Interactive Image Segmenter can segment objects in images in any format supported by the host browser. The task also handles data input preprocessing, including resizing, rotation and value normalization.

Calls to the Interactive Image Segmenter segment() and segmentForVideo() methods run synchronously and block the user interface thread. If you segment objects in video frames from a device's camera, each segmentation task blocks the main thread. You can prevent this by implementing web workers to run segment() and segmentForVideo() on another thread.

Run the task

The Interactive Image Segmenter uses the segment() method to trigger inferences. The Interactive Image Segmenter returns the detected segments as image data to a callback function you set when running an inference for the task.
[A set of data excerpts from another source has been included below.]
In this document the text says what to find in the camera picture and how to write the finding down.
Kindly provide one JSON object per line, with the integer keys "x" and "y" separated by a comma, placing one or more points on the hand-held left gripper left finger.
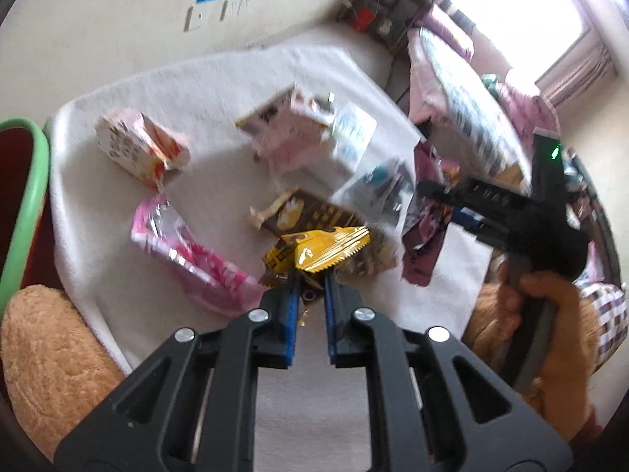
{"x": 291, "y": 314}

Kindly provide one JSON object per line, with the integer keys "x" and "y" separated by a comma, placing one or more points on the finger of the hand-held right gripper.
{"x": 481, "y": 194}
{"x": 484, "y": 228}

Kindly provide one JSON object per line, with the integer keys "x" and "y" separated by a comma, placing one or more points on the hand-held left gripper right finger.
{"x": 330, "y": 314}

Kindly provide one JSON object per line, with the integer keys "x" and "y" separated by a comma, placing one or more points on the yellow snack wrapper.
{"x": 319, "y": 250}

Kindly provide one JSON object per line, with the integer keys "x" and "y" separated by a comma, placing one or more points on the maroon snack wrapper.
{"x": 422, "y": 250}

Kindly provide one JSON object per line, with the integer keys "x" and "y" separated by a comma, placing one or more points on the silver blue snack wrapper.
{"x": 378, "y": 191}

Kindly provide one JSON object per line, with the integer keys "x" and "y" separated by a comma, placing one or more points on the strawberry print biscuit box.
{"x": 128, "y": 147}

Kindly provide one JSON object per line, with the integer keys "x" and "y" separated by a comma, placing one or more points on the green rimmed red bin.
{"x": 29, "y": 196}

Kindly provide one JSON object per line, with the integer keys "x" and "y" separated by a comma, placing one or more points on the person's right forearm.
{"x": 570, "y": 364}

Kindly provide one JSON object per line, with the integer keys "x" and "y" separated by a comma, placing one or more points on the person's right hand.
{"x": 550, "y": 290}

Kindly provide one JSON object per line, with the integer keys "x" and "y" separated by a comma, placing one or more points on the bed with patterned quilt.
{"x": 467, "y": 108}

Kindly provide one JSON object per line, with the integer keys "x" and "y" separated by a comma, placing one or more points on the person's right leg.
{"x": 484, "y": 319}

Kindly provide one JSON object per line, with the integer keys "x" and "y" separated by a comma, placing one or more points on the person's leg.
{"x": 484, "y": 319}
{"x": 49, "y": 354}

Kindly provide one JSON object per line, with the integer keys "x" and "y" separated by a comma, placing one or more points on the pink folded quilt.
{"x": 528, "y": 105}

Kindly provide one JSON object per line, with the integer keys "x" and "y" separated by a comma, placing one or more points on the brown snack packet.
{"x": 314, "y": 214}

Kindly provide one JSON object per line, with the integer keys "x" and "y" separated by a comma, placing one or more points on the checked blanket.
{"x": 607, "y": 319}

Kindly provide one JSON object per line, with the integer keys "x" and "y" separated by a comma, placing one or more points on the pink foil wrapper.
{"x": 196, "y": 260}

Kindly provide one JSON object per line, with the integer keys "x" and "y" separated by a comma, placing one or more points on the teal plush toy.
{"x": 490, "y": 82}

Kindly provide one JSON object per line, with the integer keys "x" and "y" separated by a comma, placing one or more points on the white milk carton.
{"x": 351, "y": 132}

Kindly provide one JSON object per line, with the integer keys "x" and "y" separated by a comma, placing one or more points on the floral curtain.
{"x": 580, "y": 76}

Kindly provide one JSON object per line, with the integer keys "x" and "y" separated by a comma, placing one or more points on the purple pink pillow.
{"x": 452, "y": 29}

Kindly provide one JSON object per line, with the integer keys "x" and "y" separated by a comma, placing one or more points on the pink carton box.
{"x": 290, "y": 142}

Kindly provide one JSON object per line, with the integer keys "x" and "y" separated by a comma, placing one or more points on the window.
{"x": 516, "y": 14}

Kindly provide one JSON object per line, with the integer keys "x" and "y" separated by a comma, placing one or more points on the white table cloth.
{"x": 108, "y": 236}

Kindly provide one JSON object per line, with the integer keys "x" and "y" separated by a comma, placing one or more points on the dark storage shelf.
{"x": 393, "y": 10}

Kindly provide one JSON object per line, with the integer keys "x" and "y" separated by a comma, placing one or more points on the red bag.
{"x": 362, "y": 19}

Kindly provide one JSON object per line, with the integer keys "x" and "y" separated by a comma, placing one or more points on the person's left leg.
{"x": 49, "y": 354}

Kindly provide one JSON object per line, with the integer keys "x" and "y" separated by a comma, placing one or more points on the white wall socket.
{"x": 224, "y": 10}
{"x": 190, "y": 18}
The following code demonstrates how to execute processing with the task model:

const image = document.getElementById("image") as HTMLImageElement;
interactiveSegmenter.segment(
  image,
  {
    keypoint: {
      x: event.offsetX / event.target.width,
      y: event.offsetY / event.target.height
    }
  },
  callback);

For a more complete implementation of running an Interactive Image Segmenter task, see the code example.

Handle and display results

Upon running inference, the Interactive Image Segmenter task returns segment image data to a callback function. The content of the output is image data and may include a category mask, confidence masks, or both, depending on what you set when you configured the task.

The following sections further explain the output data from this task:

Category mask

The following images show a visualization of the task output for a category value mask with a point area of interest indicated. Each pixel is a uint8 value indicating if the pixel is part of the object located at the area of interest. The black and white circle on the second image indicates the selected area of interest.

Original image and category mask output. Source image from the Pascal VOC 2012 dataset.

Confidence mask

The output for a confidence mask contains float values between [0, 1] for each image input channel. Higher values indicate a higher confidence that the image pixel is part of the object located at the area of interest.

The Interactive Image Segmenter example code demonstrates how to display the classification results returned from the task, see the code example for details.